EXERCISE DESCRIPTION>
Word for word, return each entry that follows, with every image removed.

PROVIDED ENTRIES>
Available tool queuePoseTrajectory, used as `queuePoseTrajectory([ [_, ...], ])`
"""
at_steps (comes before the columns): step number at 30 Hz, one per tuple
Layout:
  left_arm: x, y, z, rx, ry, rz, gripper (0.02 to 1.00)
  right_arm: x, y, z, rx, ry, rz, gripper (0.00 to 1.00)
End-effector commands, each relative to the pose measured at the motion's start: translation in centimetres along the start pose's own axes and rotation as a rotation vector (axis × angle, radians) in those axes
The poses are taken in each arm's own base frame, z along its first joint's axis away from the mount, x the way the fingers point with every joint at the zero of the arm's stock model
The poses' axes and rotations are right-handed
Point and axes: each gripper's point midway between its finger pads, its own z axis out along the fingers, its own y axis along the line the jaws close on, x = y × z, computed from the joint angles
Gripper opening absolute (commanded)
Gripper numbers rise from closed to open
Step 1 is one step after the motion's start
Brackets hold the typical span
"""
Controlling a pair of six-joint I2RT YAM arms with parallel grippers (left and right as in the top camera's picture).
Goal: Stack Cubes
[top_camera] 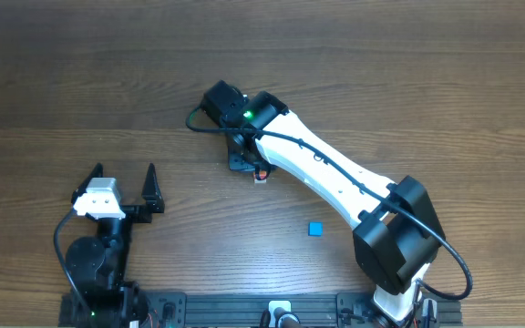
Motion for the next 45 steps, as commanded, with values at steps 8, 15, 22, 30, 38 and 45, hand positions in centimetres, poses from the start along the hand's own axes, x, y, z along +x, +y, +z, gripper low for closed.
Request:
queuePoseTrajectory([
  [8, 0.12, -0.05, -0.01, 0.005, 0.0, 0.011, 1.0, 0.41, 0.04, 1.79, 0.032, 0.026, 0.023, 0.012],
  [15, 0.12, -0.05, -0.01, 0.005, 0.0, 0.011, 0.998, 0.36, -0.12, 1.86, 0.036, 0.028, 0.026, 0.012],
  [22, 0.12, -0.05, -0.01, 0.005, 0.0, 0.011, 1.0, 0.11, -0.28, 1.91, 0.037, 0.023, 0.032, 0.009],
  [30, 0.12, -0.05, -0.01, 0.005, 0.0, 0.011, 1.0, -0.08, -0.35, 1.96, 0.038, 0.018, 0.034, 0.009],
  [38, 0.12, -0.05, -0.01, 0.005, 0.0, 0.011, 1.0, -0.27, -0.65, 2.04, 0.049, 0.013, 0.039, 0.012],
  [45, 0.13, -0.05, -0.01, 0.005, 0.001, 0.011, 1.0, -0.34, -0.82, 2.25, 0.053, 0.017, 0.043, 0.012],
])
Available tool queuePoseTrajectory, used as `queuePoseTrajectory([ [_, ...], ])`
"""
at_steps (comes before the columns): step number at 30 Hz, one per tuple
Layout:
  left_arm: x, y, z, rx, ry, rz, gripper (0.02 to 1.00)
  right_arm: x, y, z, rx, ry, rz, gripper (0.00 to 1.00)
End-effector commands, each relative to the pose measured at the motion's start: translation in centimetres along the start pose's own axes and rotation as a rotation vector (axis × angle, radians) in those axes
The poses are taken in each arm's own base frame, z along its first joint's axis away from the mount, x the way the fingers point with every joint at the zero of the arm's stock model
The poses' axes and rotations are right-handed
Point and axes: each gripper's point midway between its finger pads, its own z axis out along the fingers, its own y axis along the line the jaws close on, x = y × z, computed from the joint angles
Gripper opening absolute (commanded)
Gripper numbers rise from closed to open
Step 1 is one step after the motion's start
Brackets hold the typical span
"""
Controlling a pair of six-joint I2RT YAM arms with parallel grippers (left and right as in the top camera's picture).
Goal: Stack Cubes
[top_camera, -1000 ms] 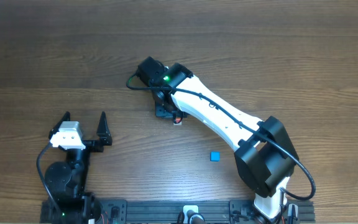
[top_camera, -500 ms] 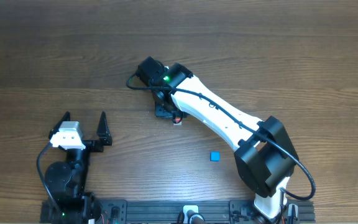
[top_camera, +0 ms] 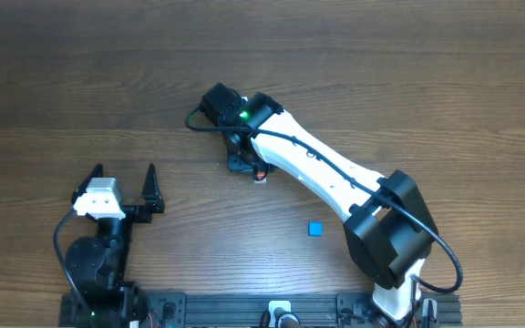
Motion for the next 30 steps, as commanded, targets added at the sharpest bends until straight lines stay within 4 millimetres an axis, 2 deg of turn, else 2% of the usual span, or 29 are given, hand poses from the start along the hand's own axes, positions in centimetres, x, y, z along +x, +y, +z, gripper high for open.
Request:
queuePoseTrajectory([
  [1, 0.1, 0.0, 0.0, 0.005, 0.0, 0.011, 1.0, -0.3, -0.7, 0.8, 0.032, -0.001, 0.014, 0.012],
  [10, 0.1, 0.0, 0.0, 0.005, 0.0, 0.011, 1.0, -0.3, -0.7, 0.8, 0.033, -0.001, 0.015, 0.012],
  [18, 0.1, 0.0, 0.0, 0.005, 0.0, 0.011, 1.0, -0.1, -0.9, 1.3, 0.042, 0.01, 0.014, 0.123],
  [21, 0.1, 0.0, 0.0, 0.005, 0.001, 0.011, 1.0, 0.0, -0.9, 1.5, 0.042, 0.011, 0.014, 0.207],
  [24, 0.1, 0.0, 0.0, 0.005, 0.0, 0.011, 1.0, 0.0, -0.9, 1.7, 0.04, 0.01, 0.014, 0.334],
  [30, 0.1, 0.0, 0.0, 0.005, 0.001, 0.011, 1.0, 0.1, -0.8, 1.8, 0.035, 0.014, 0.014, 0.68],
])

FINISHED TASK>
Available tool queuePoseTrajectory, used as `queuePoseTrajectory([ [_, ...], ])`
"""
at_steps (comes before the columns): step number at 30 Hz, one per tuple
Layout:
  left_arm: x, y, z, rx, ry, rz, gripper (0.02 to 1.00)
  right_arm: x, y, z, rx, ry, rz, gripper (0.00 to 1.00)
End-effector commands, each relative to the pose measured at the motion's start: translation in centimetres along the start pose's own axes and rotation as a rotation vector (axis × angle, radians) in those axes
The poses are taken in each arm's own base frame, z along its first joint's axis away from the mount, x the way the fingers point with every joint at the zero of the arm's stock model
The poses' axes and rotations are right-handed
Point and axes: each gripper's point midway between its finger pads, its own z axis out along the fingers, its own y axis along the line the jaws close on, x = y × z, computed from the joint angles
Gripper opening absolute (commanded)
Gripper numbers rise from closed to open
Step 1 is one step after the motion's start
Brackets hold the typical span
"""
Controlling a pair of six-joint I2RT YAM arms with parallel grippers (left and right as in the top camera's picture).
Goal: Stack Cubes
[top_camera] 
Motion for the next 45 steps, as commanded, with values at steps 8, 15, 22, 30, 38 and 45, hand positions in centimetres, poses from the start along the hand's own axes, x, y, z along +x, +y, +z, gripper low for closed.
Request:
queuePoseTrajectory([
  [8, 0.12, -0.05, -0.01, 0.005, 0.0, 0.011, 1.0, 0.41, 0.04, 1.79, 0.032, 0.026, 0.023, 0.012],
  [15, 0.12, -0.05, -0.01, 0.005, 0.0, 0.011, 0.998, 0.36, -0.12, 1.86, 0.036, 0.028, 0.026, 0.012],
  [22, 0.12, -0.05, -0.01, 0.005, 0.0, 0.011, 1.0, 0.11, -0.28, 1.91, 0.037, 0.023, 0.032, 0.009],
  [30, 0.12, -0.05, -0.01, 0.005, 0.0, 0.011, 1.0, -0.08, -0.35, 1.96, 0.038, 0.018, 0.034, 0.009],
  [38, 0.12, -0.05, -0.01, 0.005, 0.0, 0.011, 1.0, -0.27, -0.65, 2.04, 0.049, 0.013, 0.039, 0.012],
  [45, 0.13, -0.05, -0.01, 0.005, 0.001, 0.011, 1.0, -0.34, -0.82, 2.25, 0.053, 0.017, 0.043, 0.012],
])
Available tool queuePoseTrajectory, used as `queuePoseTrajectory([ [_, ...], ])`
"""
at_steps (comes before the columns): step number at 30 Hz, one per tuple
Layout:
  left_arm: x, y, z, rx, ry, rz, gripper (0.02 to 1.00)
  right_arm: x, y, z, rx, ry, rz, gripper (0.00 to 1.00)
End-effector commands, each relative to the pose measured at the motion's start: translation in centimetres along the start pose's own axes and rotation as a rotation vector (axis × angle, radians) in those axes
The poses are taken in each arm's own base frame, z along its first joint's axis away from the mount, x the way the fingers point with every joint at the zero of the arm's stock model
The poses' axes and rotations are right-handed
Point and axes: each gripper's point midway between its finger pads, its own z axis out along the fingers, its own y axis along the line the jaws close on, x = y × z, computed from the joint angles
Gripper opening absolute (commanded)
Gripper numbers rise from closed to open
Step 1 is one step after the motion's start
Brackets hold the typical span
"""
Controlling a pair of six-joint I2RT YAM arms with parallel grippers (left and right as in the top camera's picture).
Goal: Stack Cubes
[top_camera, -1000 ms] 
[top_camera, -500 ms] 
[top_camera, +0 ms] 
Motion for the next 30 steps, as commanded, targets added at the sharpest bends until straight lines stay within 4 millimetres an axis, 2 deg of turn, else 2% of the usual span, or 29 are given, hand poses from the start along the hand's own axes, positions in centimetres, x, y, z along +x, +y, +z, gripper high for open.
Request:
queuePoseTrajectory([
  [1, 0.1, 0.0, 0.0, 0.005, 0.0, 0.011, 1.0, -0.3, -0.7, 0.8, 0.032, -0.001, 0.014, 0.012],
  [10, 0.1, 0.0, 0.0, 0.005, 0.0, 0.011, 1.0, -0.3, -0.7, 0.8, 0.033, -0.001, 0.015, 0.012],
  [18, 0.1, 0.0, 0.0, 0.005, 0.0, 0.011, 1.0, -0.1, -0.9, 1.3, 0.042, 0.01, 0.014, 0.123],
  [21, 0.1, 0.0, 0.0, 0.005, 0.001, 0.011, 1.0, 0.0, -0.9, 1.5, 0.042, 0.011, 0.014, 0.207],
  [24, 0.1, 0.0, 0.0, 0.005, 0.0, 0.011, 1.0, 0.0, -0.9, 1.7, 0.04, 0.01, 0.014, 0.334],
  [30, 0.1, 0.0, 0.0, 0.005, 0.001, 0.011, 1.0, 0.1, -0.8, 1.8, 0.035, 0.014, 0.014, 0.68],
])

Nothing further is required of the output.